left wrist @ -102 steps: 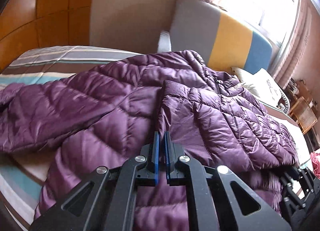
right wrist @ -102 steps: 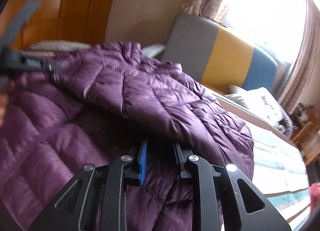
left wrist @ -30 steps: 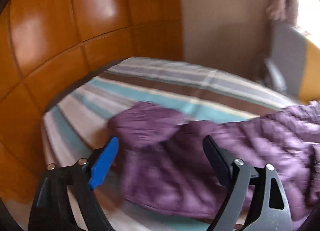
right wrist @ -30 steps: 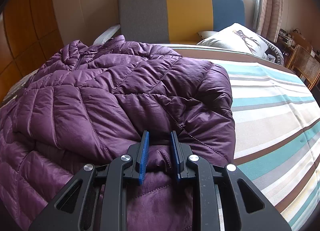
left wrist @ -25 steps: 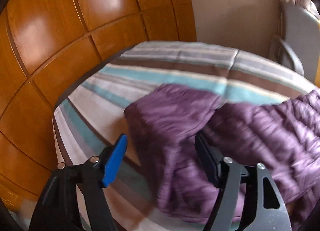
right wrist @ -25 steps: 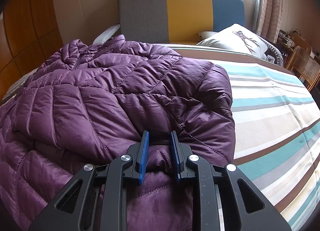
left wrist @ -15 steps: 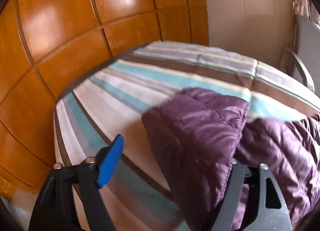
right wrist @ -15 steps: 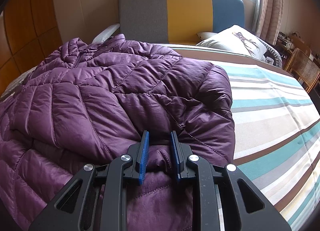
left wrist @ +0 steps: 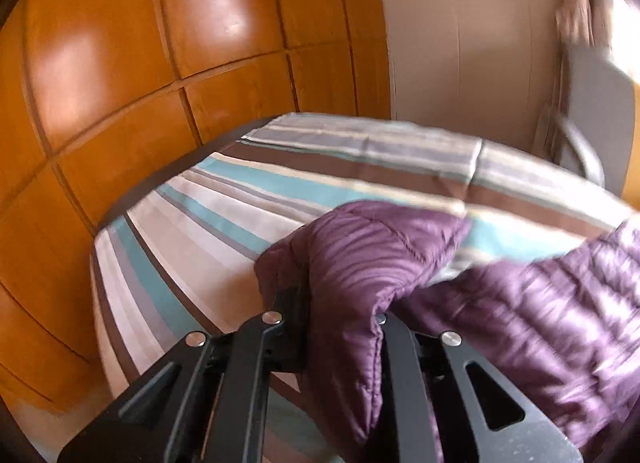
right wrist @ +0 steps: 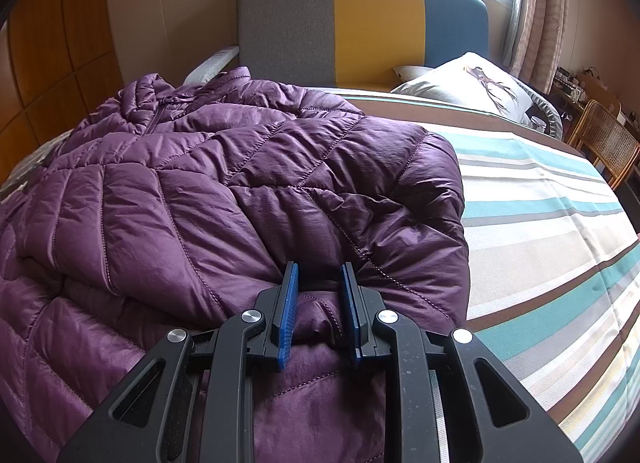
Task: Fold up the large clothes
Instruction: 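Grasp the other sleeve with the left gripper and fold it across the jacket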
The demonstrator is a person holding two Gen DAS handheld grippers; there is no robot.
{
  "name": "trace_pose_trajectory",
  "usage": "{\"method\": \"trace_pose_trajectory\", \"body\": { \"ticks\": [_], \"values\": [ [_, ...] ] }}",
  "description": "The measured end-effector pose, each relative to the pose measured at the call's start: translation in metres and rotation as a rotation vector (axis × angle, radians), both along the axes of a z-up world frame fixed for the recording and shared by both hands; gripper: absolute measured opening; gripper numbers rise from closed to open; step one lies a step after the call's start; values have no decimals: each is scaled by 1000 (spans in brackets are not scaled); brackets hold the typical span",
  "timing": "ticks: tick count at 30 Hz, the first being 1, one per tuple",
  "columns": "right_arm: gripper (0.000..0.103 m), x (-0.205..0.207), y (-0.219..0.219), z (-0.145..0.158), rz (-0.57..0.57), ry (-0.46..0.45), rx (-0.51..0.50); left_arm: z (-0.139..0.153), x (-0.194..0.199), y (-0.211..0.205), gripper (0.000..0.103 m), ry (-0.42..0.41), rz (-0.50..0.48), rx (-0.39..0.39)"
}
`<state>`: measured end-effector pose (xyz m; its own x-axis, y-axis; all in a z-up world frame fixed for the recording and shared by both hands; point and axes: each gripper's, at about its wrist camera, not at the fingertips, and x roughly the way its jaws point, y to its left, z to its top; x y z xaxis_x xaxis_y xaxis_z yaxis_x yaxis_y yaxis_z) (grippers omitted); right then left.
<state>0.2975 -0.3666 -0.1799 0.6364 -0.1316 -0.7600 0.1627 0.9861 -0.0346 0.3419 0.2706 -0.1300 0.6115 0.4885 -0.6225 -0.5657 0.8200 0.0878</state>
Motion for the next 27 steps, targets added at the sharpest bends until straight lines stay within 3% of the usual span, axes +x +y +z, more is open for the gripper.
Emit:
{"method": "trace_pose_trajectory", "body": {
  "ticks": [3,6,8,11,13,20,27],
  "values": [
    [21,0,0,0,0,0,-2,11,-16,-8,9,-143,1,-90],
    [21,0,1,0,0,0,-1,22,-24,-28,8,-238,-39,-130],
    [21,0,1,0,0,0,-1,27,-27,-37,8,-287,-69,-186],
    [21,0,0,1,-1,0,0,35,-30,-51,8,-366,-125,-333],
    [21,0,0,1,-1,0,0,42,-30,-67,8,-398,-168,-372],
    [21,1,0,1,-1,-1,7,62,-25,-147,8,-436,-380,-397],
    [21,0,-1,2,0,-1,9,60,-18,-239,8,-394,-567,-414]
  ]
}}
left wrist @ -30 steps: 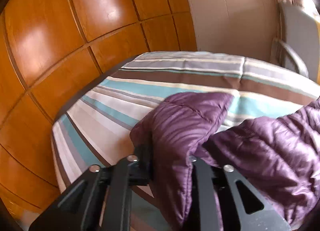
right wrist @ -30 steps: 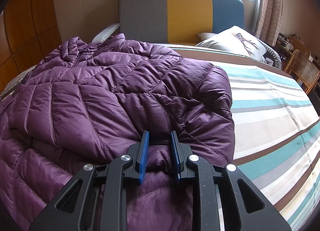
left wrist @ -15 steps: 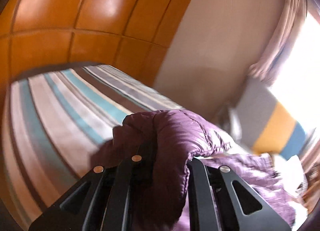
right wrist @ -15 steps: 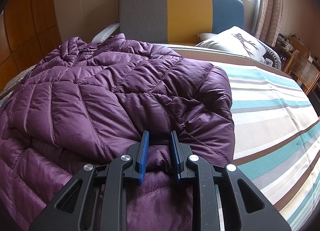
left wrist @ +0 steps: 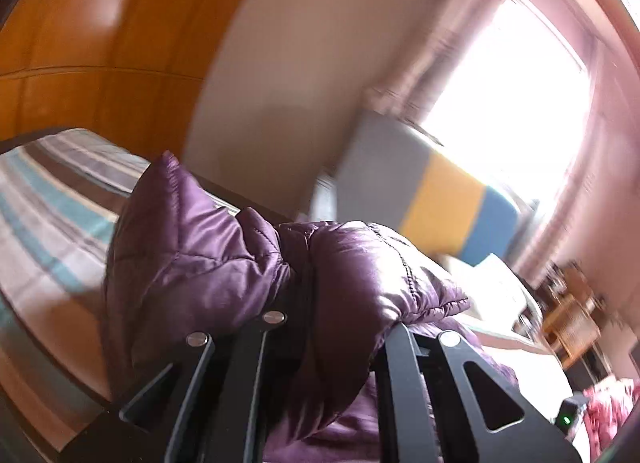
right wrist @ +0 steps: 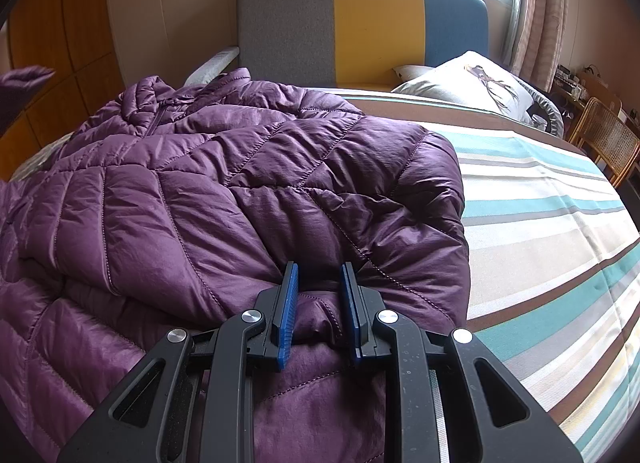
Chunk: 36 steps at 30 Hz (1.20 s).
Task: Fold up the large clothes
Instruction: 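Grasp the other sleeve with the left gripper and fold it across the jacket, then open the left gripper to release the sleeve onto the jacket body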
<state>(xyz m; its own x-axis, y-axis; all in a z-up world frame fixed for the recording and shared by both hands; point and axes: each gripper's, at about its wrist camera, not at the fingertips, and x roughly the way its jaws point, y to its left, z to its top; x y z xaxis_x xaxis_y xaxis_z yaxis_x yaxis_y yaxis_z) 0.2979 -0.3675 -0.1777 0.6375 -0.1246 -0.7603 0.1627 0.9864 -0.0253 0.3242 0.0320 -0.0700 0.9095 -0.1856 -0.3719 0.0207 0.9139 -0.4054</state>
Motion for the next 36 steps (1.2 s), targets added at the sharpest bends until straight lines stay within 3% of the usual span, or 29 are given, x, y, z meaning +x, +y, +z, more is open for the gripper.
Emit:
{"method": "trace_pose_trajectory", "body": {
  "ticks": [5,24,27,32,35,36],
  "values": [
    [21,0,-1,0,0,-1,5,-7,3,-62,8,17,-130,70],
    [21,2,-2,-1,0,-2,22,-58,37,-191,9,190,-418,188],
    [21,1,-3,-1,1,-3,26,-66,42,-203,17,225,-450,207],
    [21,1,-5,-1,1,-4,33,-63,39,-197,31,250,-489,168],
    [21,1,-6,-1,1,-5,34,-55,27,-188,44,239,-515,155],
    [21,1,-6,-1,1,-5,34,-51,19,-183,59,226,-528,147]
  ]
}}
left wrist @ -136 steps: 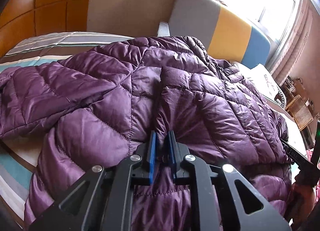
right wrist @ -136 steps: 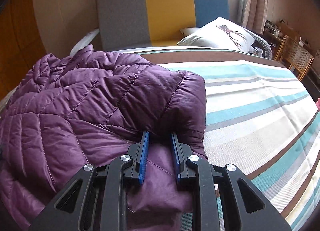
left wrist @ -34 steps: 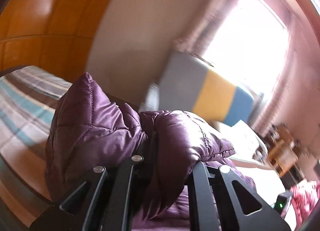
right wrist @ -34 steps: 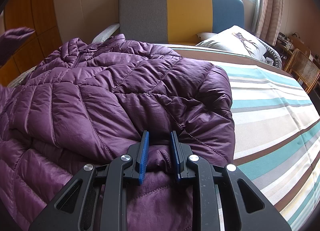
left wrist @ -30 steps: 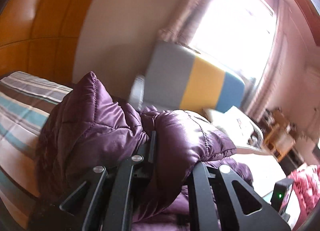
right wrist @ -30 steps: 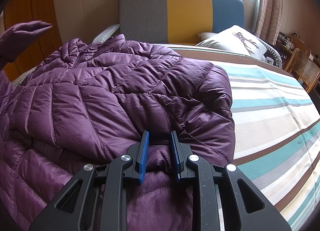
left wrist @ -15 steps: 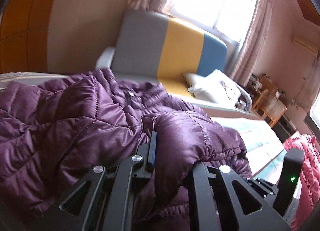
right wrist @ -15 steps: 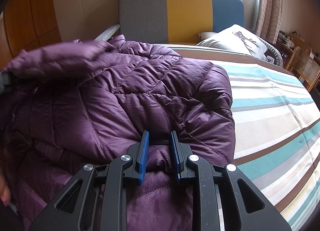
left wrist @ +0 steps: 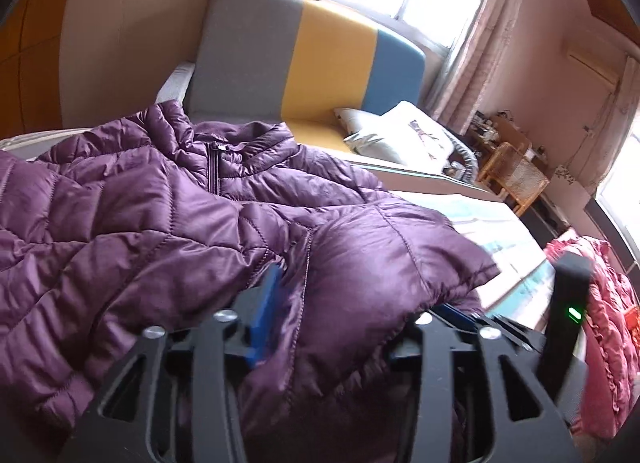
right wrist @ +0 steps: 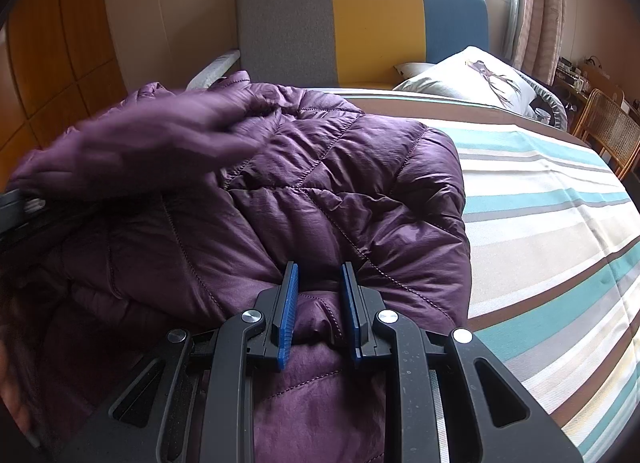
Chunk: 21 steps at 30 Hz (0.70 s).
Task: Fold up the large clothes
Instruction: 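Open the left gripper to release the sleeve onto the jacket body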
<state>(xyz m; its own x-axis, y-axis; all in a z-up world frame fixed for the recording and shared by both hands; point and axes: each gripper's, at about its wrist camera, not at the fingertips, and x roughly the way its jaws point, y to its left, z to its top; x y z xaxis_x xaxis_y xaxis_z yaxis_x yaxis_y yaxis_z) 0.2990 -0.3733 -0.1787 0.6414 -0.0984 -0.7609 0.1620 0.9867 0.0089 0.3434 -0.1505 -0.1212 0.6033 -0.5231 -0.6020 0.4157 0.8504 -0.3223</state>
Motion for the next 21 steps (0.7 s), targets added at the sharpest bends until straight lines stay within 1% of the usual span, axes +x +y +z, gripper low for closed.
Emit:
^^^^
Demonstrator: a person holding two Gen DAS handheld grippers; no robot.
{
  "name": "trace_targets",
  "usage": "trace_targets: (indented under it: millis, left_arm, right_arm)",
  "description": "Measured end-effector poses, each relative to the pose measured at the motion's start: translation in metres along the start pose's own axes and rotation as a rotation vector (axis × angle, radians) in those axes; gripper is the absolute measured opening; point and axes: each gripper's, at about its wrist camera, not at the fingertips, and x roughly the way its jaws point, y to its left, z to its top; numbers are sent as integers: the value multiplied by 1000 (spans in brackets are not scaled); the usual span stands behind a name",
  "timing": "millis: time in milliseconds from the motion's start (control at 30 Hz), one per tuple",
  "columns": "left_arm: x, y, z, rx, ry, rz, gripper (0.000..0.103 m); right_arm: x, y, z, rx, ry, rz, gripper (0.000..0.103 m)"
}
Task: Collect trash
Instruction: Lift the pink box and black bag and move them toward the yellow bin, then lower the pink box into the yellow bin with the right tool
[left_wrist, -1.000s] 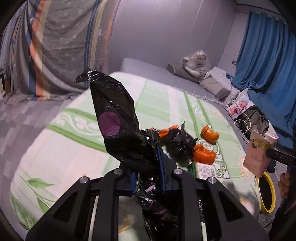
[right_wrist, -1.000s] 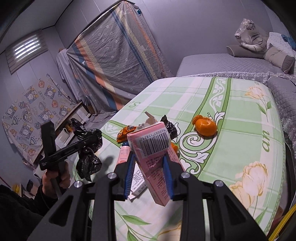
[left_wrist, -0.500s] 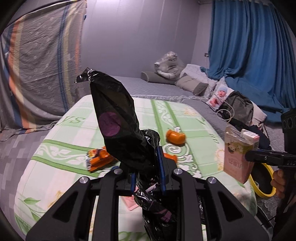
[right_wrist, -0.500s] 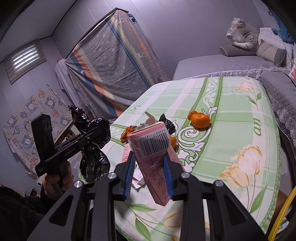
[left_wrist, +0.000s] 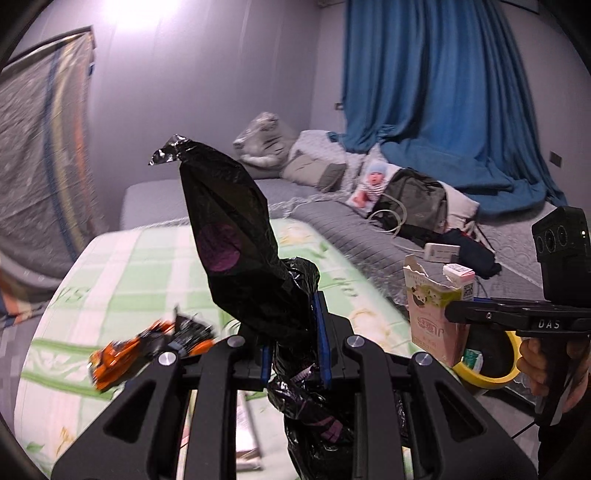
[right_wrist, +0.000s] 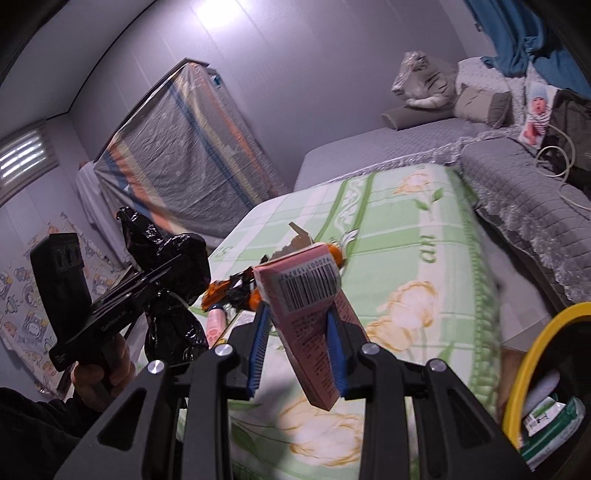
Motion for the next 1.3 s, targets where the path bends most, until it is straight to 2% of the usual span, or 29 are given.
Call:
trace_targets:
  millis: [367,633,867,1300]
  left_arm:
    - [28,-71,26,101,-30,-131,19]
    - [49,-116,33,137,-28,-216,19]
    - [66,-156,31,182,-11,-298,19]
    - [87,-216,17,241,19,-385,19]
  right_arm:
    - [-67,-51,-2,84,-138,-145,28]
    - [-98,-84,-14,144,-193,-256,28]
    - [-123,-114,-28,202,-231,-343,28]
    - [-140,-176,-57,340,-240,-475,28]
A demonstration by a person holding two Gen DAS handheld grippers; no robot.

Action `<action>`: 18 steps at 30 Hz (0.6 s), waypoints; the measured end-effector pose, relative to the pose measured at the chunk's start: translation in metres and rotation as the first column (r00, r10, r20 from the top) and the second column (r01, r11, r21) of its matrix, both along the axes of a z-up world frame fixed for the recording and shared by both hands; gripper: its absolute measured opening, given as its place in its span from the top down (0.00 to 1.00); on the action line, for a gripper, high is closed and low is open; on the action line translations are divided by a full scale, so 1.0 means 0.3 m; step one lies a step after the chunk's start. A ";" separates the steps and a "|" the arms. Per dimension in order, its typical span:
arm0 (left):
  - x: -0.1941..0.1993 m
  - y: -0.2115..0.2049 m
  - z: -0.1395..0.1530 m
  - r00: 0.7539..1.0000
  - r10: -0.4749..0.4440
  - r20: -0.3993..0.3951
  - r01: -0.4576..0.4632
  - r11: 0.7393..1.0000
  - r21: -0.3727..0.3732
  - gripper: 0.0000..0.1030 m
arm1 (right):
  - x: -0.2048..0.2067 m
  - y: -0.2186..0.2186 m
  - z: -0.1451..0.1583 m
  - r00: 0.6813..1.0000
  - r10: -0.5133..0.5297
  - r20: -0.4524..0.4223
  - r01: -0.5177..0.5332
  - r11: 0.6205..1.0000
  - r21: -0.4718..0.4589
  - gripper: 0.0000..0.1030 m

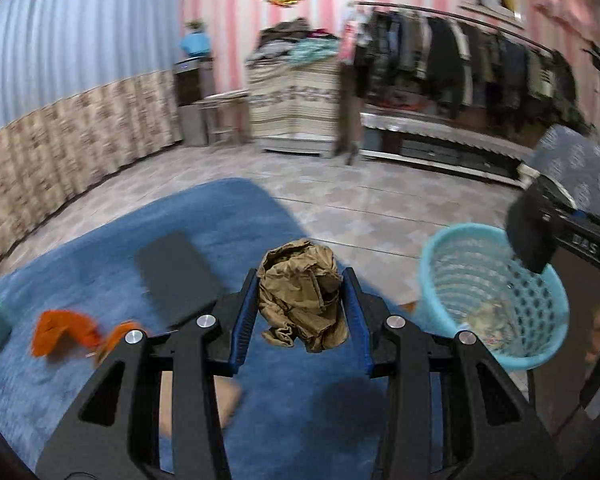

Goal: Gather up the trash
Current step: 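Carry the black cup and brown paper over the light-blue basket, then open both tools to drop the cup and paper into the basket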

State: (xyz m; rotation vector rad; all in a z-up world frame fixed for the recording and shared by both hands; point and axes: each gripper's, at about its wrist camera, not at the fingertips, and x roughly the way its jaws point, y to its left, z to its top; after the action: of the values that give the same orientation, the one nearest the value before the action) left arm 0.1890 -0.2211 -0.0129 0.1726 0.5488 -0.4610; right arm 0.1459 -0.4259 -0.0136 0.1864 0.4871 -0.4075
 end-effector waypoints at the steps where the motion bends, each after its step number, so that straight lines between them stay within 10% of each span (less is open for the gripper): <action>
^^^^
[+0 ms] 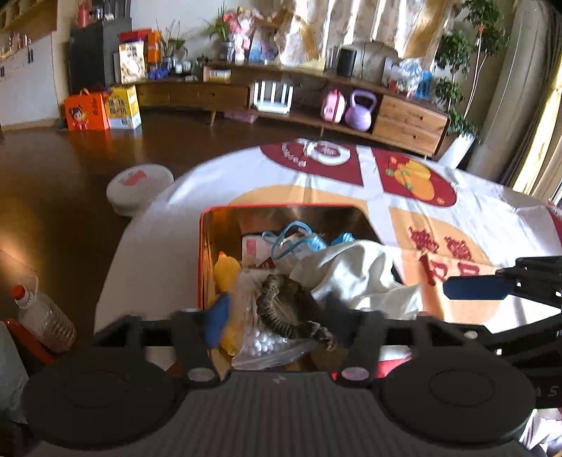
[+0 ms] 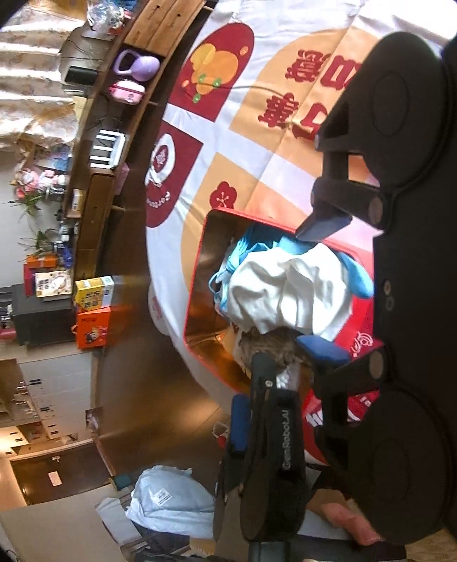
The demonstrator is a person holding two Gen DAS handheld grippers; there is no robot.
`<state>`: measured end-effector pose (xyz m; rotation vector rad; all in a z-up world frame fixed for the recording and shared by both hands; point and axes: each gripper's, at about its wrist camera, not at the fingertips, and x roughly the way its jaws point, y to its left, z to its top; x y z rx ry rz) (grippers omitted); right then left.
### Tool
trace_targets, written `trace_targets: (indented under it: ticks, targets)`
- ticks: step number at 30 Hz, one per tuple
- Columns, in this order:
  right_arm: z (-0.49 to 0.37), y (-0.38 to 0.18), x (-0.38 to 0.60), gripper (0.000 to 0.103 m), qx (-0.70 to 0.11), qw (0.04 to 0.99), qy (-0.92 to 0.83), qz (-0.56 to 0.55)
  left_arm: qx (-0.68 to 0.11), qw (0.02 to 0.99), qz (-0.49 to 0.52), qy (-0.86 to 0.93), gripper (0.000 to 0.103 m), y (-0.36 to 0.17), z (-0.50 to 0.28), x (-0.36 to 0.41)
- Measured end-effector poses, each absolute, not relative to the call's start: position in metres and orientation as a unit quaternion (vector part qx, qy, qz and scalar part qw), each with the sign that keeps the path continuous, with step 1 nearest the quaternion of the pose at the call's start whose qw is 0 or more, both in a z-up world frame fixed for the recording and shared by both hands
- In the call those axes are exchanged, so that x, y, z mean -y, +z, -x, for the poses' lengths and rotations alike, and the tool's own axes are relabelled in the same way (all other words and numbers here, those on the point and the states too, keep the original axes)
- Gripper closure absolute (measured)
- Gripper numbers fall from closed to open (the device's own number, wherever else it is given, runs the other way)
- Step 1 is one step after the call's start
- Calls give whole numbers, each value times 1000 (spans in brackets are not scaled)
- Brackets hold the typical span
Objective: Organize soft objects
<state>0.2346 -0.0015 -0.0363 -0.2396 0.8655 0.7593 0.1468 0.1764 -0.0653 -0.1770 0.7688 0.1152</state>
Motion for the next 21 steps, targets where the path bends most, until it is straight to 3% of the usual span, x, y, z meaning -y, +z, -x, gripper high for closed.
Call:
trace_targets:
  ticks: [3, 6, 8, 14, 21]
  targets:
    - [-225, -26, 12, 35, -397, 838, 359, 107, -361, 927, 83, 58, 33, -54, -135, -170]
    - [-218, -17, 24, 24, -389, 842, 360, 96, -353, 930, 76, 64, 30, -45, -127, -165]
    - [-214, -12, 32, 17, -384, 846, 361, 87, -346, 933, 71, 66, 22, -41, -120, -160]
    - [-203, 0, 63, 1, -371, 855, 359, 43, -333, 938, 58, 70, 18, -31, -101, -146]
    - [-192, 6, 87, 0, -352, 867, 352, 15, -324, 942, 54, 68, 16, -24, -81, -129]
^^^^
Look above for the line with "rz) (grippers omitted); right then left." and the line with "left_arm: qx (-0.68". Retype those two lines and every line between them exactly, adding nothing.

- _Result for this task_
`<state>`: measured end-effector pose (xyz m; rotation vector rad; all in a z-up world frame fixed for the recording and shared by both hands; point and axes: each gripper's, at about its wrist camera, not at the fingertips, and x roughly the way its jaws point, y to its left, z to its top; x y z rx ry rz) (grippers omitted); right then left.
### Tool
trace_targets, written `trace_targets: (indented under it: ticks, targets)`
- ticks: step number at 30 Hz, one per tuple
- Columns, in this order:
  right_arm: z (-0.49 to 0.37), y (-0.38 to 0.18), x (-0.38 to 0.60), gripper (0.000 to 0.103 m), qx (-0.70 to 0.11), qw (0.04 to 0.99), qy (-0.92 to 0.83), qz (-0.56 to 0.55)
  left_arm: qx (-0.68 to 0.11), qw (0.02 to 0.99), qz (-0.49 to 0.52), qy (-0.86 to 0.93), gripper (0.000 to 0.103 m), y (-0.36 to 0.17), z (-0.50 to 0.28), x (-0.36 to 0.41)

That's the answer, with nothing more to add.